EXERCISE DIRECTIONS:
When you reach the line containing "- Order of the" in the entries below, start writing out each line exactly, and stop after the line containing "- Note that".

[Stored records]
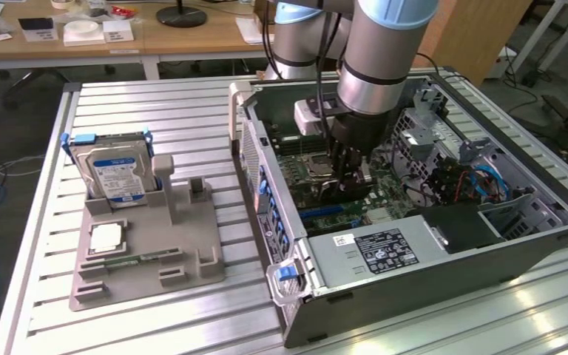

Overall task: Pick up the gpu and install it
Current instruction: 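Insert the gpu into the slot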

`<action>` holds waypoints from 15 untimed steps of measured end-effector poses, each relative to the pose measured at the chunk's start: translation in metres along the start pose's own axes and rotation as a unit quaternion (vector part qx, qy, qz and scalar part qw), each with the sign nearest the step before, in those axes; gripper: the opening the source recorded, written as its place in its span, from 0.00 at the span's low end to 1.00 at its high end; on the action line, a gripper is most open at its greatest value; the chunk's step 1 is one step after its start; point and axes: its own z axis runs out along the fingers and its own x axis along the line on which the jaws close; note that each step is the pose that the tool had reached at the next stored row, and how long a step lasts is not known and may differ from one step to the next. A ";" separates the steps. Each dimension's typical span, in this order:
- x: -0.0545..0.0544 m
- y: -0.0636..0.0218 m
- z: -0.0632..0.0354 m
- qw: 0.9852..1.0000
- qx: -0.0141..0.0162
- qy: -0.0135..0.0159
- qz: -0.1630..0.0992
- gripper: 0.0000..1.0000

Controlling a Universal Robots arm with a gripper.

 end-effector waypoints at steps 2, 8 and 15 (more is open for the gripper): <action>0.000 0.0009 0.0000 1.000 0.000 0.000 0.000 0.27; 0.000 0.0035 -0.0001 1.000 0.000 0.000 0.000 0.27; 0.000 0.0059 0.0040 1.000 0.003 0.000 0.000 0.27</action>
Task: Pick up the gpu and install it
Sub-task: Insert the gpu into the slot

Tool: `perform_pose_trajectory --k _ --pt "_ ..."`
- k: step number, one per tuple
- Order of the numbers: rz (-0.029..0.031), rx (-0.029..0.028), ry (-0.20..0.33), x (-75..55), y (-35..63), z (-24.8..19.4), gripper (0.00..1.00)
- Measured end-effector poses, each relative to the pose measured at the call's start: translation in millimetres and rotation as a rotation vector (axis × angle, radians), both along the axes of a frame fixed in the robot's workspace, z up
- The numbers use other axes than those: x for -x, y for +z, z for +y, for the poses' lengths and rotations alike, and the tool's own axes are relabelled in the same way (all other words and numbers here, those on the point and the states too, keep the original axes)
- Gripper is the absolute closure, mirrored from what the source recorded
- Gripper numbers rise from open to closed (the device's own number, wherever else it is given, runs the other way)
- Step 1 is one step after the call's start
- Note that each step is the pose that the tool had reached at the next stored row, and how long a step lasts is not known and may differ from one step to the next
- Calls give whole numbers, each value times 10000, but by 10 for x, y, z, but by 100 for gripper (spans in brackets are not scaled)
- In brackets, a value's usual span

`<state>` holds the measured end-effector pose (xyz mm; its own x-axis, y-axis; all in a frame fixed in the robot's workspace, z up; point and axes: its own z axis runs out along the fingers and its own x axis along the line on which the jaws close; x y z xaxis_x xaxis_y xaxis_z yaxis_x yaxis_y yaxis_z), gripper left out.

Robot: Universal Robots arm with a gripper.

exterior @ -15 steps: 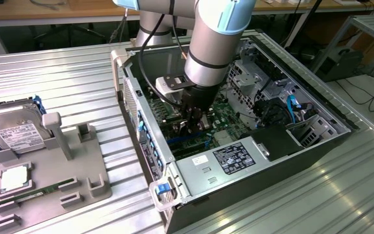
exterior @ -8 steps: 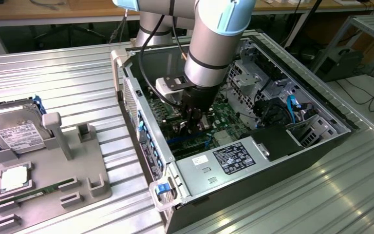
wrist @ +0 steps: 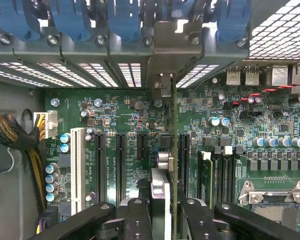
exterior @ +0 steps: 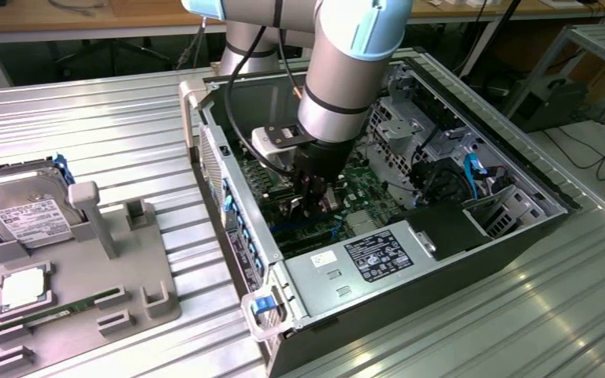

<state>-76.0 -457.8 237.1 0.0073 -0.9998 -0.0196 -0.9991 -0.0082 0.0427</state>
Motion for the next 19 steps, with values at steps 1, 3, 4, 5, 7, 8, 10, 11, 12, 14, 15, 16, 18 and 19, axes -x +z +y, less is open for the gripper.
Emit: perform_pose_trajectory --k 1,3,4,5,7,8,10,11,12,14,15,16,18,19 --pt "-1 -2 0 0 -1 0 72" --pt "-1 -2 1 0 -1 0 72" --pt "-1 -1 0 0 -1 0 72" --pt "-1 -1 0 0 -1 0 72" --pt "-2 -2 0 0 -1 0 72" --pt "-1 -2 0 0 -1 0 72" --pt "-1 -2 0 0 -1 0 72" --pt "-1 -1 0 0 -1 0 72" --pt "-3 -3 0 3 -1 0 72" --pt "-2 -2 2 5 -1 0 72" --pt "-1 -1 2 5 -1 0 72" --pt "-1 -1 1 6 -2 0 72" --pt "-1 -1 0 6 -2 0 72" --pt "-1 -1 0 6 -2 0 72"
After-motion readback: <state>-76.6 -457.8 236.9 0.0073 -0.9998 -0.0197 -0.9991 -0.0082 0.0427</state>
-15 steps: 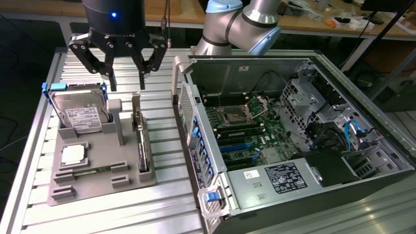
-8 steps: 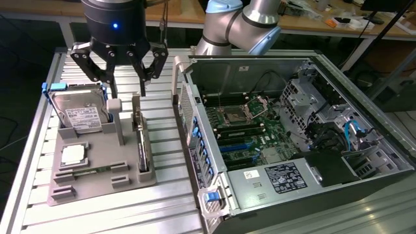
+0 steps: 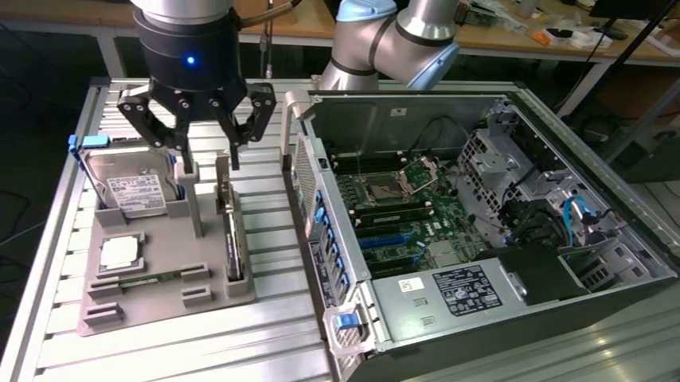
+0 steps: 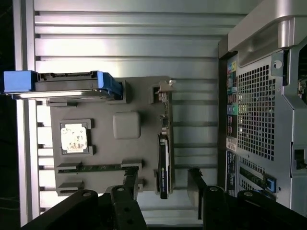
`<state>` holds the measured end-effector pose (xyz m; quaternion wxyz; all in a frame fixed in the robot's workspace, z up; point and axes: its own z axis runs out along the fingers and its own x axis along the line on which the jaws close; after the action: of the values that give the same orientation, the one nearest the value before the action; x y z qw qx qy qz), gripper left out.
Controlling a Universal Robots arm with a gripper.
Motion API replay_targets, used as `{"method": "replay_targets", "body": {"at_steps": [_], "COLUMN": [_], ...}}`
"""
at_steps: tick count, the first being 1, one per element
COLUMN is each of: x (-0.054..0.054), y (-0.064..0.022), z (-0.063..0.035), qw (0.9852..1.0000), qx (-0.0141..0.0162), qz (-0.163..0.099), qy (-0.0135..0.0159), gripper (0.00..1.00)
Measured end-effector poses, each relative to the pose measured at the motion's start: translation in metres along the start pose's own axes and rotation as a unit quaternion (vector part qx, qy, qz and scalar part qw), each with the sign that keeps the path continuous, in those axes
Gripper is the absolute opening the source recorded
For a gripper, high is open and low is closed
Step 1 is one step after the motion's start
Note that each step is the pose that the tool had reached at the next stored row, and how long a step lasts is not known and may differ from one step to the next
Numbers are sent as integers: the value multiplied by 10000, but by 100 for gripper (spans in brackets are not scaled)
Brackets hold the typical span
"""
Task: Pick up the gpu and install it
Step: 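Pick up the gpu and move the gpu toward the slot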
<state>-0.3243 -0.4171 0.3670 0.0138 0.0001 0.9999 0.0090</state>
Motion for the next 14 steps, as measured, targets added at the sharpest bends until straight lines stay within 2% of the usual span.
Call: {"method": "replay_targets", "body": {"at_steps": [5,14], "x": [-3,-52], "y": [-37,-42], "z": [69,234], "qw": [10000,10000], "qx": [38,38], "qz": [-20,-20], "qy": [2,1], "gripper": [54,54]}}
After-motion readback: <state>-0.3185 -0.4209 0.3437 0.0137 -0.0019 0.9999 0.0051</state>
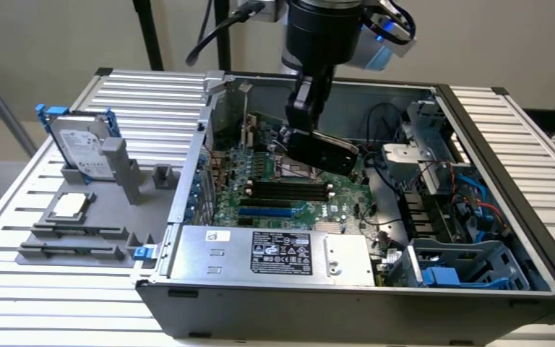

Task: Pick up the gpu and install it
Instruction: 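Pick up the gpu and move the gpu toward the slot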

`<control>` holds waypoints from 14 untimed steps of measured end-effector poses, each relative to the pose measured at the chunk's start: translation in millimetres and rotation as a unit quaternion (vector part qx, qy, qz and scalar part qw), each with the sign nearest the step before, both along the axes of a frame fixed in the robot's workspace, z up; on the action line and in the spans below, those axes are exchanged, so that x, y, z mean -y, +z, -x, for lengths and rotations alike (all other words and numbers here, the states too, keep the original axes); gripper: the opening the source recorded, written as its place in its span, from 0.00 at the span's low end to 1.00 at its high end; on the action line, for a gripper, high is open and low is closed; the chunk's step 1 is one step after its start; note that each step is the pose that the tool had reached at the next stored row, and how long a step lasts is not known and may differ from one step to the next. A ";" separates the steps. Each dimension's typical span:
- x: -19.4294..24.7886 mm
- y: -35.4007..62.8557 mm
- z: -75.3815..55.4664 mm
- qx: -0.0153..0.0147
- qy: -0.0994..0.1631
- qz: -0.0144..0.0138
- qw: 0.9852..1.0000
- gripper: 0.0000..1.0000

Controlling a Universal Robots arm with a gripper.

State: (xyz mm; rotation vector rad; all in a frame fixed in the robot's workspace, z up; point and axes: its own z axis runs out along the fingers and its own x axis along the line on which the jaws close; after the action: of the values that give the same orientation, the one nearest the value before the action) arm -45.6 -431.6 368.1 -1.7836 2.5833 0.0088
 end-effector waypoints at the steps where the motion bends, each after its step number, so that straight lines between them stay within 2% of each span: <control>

EXERCISE SOLUTION:
- Order of the numbers: rz (-0.029..0.031), rx (-0.029..0.028), ry (-0.20..0.33), x (-75..55), y (-35..63), z (-24.8..19.4), gripper (0.00..1.00)
- Measured end-effector poses, each relative to the pose measured at the call's start: translation in millimetres and rotation as a rotation vector (axis × angle, radians), both along the axes of a frame fixed in the robot's workspace, z up
- The numbers use other axes than those: x for -x, y for +z, z for +y, for the poses' lengths and rotations alike, and the tool's own axes are relabelled in the same way (all other words and numbers here, those on the point and the states too, keep the original axes)
- Gripper is the absolute closure, mirrored from what the source recorded
- Gripper numbers rise from open to closed (the device's own number, wherever else it is given, runs the other way)
- Step 1 is one step after the call's start
- Note that each step is the pose that the tool had reached at the next stored row, and how long a step lasts is not known and may differ from one step to the next

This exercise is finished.